PROMPT: Copy the whole listing verbatim.

==== THE DATA ====

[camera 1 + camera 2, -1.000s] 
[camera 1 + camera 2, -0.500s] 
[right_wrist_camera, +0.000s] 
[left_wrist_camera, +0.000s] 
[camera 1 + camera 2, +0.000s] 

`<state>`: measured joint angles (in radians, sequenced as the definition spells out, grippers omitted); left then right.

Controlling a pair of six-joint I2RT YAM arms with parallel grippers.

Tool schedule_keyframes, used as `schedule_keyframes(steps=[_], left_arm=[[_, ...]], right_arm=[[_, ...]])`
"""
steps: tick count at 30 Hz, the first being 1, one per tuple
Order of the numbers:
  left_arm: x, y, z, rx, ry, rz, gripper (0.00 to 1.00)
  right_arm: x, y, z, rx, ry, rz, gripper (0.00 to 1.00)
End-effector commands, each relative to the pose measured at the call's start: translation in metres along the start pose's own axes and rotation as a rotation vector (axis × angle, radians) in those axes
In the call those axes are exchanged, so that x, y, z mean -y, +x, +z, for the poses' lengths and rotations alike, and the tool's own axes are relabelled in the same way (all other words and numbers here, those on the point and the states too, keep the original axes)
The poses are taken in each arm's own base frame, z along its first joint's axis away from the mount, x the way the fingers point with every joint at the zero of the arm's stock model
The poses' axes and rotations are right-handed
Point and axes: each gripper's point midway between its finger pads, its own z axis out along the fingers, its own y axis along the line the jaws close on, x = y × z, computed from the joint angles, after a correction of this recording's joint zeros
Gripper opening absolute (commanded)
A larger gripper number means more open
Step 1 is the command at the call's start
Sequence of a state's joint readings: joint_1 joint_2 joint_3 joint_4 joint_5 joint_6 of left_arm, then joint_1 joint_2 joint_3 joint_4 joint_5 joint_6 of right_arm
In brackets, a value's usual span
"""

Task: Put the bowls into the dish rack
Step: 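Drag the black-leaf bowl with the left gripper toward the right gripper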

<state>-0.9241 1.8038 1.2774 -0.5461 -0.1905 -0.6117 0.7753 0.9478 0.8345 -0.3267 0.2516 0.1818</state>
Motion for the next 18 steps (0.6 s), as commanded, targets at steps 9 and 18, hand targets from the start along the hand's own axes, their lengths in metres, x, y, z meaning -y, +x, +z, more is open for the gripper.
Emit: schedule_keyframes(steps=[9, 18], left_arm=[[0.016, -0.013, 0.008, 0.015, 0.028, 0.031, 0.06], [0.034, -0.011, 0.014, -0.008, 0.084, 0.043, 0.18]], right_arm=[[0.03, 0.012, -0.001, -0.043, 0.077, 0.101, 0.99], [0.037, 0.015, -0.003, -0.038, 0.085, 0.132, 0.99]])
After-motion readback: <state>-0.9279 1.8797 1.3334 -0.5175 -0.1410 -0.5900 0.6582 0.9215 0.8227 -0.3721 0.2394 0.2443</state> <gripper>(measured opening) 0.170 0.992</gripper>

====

EXERCISE RESULT:
[camera 1 + camera 2, -1.000s] 
[camera 1 + camera 2, -0.500s] 
[right_wrist_camera, +0.000s] 
[left_wrist_camera, +0.000s] 
[camera 1 + camera 2, +0.000s] 

`<state>`: measured joint angles (in radians, sequenced as the definition spells out, grippers omitted); left then right.

Controlling a pair of six-joint I2RT YAM arms with parallel grippers.

Tool schedule_keyframes, used as `schedule_keyframes(steps=[_], left_arm=[[_, ...]], right_arm=[[_, ...]])`
"""
steps: tick count at 30 Hz, the first being 1, one per tuple
Order of the numbers:
  left_arm: x, y, z, rx, ry, rz, gripper (0.00 to 1.00)
  right_arm: x, y, z, rx, ry, rz, gripper (0.00 to 1.00)
End-effector commands, each relative to the pose measured at the call's start: translation in metres along the start pose's own axes and rotation as a rotation vector (axis × angle, radians) in those axes
In the call those axes are exchanged, so that x, y, z mean -y, +x, +z, for the poses' lengths and rotations alike, and the tool's own axes are relabelled in the same way (all other words and numbers here, those on the point and the states too, keep the original axes)
The poses are taken in each arm's own base frame, z along its first joint's axis away from the mount, x the way the fingers point with every joint at the zero of the arm's stock model
The poses' axes and rotations are right-handed
Point and axes: each gripper's point midway between its finger pads, its own z axis out along the fingers, its own y axis along the line the jaws close on, x = y × z, computed from the joint angles, after a correction of this recording's joint zeros
Gripper opening absolute (commanded)
A larger gripper number means more open
Step 1 is the command at the call's start
Sequence of a state's joint readings: joint_1 joint_2 joint_3 joint_4 joint_5 joint_6 of left_arm, then joint_1 joint_2 joint_3 joint_4 joint_5 joint_6 of right_arm
In brackets, a value's usual span
"""

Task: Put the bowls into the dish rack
Step: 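Drag the black-leaf bowl with the left gripper toward the right gripper
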
<state>-0.9241 1.8038 1.2774 -0.5461 -0.1905 -0.6117 0.7753 0.9478 0.8345 -0.3267 0.2516 0.1818</state>
Motion for the next 18 steps (0.6 s), as commanded, targets at steps 9 and 18, hand targets from the start along the hand's own axes, their lengths in metres, x, y, z meaning -y, +x, +z, more is open for the gripper.
Emit: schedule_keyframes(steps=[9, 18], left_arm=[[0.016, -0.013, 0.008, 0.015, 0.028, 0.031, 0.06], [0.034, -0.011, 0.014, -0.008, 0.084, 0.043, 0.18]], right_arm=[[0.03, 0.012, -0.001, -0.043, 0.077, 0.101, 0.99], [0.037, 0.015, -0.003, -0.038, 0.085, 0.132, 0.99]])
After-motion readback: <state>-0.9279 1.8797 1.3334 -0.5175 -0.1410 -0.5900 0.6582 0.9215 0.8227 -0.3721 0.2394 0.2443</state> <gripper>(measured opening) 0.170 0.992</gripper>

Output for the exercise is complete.